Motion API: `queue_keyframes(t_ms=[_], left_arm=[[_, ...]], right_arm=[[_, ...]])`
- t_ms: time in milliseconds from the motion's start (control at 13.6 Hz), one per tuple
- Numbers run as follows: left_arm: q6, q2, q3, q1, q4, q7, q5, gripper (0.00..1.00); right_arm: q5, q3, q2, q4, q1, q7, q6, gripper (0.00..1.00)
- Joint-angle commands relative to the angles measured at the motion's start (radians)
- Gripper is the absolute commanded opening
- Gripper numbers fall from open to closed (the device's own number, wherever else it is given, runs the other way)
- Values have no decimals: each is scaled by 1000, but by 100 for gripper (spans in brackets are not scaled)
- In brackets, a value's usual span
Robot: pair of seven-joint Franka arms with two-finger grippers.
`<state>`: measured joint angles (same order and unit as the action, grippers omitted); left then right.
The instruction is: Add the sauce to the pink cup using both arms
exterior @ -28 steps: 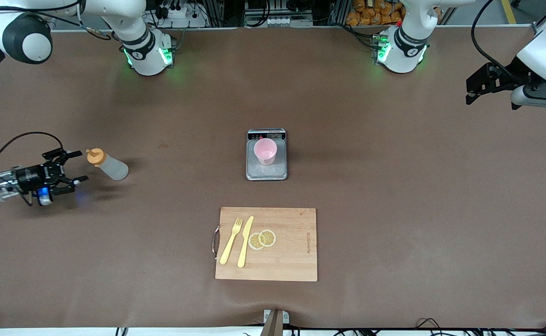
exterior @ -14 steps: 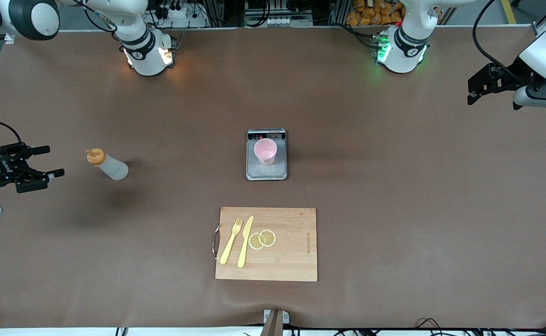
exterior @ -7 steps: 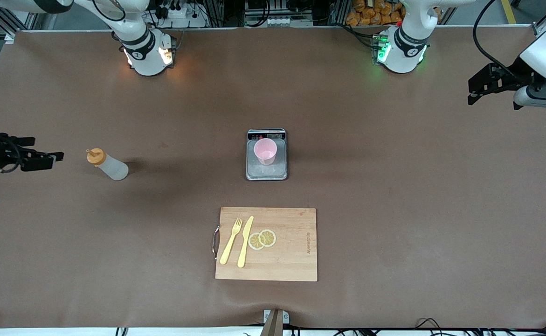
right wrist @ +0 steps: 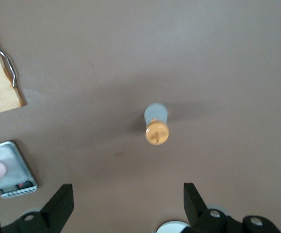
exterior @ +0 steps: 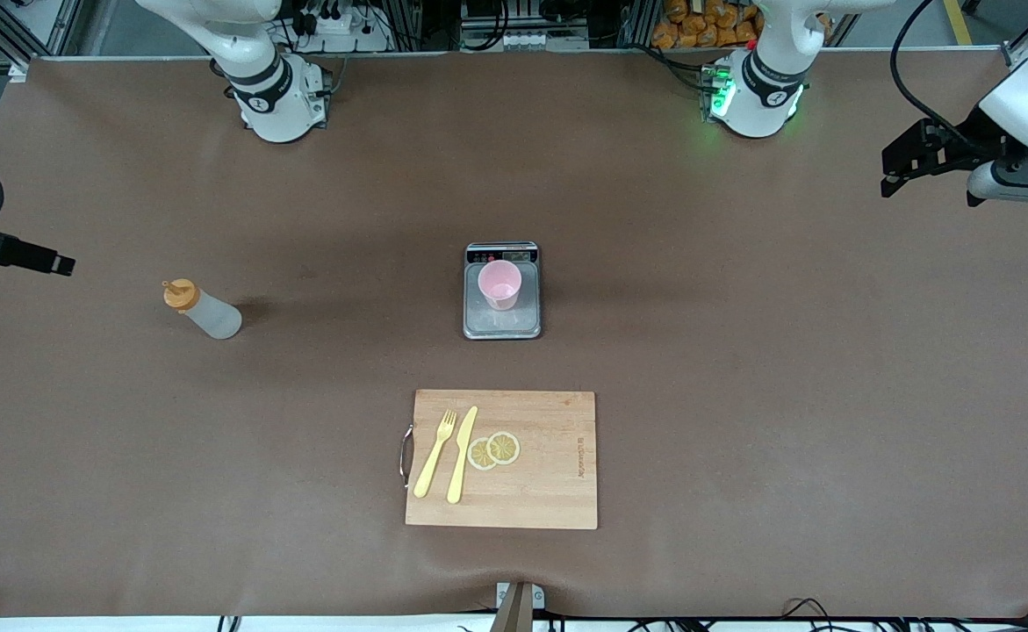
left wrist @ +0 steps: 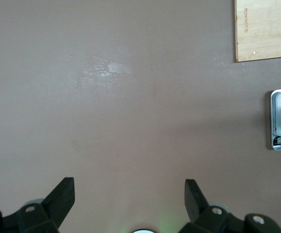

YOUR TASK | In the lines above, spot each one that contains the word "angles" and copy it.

WRITTEN REPLY |
- Joint-angle commands relative to the angles measured at the motion's start (radians)
`<state>`: measured joint angles (same order and unit as the action, grippers omitted); left then right.

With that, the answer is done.